## ASSIGNMENT
Your answer must be every line of the data that holds the string "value".
----
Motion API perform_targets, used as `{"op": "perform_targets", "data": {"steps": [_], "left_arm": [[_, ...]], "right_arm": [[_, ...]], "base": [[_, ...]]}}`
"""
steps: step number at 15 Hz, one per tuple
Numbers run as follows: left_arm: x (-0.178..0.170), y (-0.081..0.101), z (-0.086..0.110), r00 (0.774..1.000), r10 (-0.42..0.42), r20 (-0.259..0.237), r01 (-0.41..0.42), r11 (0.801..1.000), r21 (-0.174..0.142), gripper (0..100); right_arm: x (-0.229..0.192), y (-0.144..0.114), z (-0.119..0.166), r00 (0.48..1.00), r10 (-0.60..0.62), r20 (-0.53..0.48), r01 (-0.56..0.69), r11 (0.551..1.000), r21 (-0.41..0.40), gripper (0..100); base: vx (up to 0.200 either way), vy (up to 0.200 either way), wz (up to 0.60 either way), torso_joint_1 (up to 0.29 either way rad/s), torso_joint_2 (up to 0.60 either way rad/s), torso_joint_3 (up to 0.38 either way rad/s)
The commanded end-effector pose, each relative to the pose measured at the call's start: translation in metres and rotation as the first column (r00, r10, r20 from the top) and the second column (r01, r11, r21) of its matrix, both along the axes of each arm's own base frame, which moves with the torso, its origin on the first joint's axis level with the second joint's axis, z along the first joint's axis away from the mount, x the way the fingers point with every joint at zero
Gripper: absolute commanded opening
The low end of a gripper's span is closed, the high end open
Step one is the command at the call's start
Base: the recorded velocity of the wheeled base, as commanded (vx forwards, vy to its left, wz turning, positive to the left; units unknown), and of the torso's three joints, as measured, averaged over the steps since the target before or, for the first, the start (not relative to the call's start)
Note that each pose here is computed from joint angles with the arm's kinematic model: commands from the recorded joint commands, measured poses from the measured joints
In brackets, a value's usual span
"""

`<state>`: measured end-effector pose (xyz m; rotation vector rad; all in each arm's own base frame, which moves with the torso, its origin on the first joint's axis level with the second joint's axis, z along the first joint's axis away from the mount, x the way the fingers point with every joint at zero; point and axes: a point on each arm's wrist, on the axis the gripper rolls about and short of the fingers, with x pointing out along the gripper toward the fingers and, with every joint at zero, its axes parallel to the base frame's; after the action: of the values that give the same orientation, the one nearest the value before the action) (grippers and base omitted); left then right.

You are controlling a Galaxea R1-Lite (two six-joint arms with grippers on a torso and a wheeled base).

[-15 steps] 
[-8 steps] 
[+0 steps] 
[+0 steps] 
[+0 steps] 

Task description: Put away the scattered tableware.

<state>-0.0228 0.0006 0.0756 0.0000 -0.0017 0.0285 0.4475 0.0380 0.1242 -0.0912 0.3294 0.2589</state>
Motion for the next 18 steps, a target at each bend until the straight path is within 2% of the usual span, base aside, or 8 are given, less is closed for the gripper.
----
## WRITTEN SOLUTION
In brackets, a value's usual span
`<state>`: measured end-effector pose (xyz m; rotation vector rad; all in each arm's own base frame, which moves with the torso, its origin on the first joint's axis level with the second joint's axis, z along the first joint's axis away from the mount, x the way the fingers point with every joint at zero; point and axes: a point on each arm's wrist, on the axis the gripper rolls about and short of the fingers, with x pointing out along the gripper toward the fingers and, with every joint at zero, its axes parallel to the base frame's; after the action: of the values that give the same orientation, the one nearest the value before the action) (grippers and base omitted); left then right.

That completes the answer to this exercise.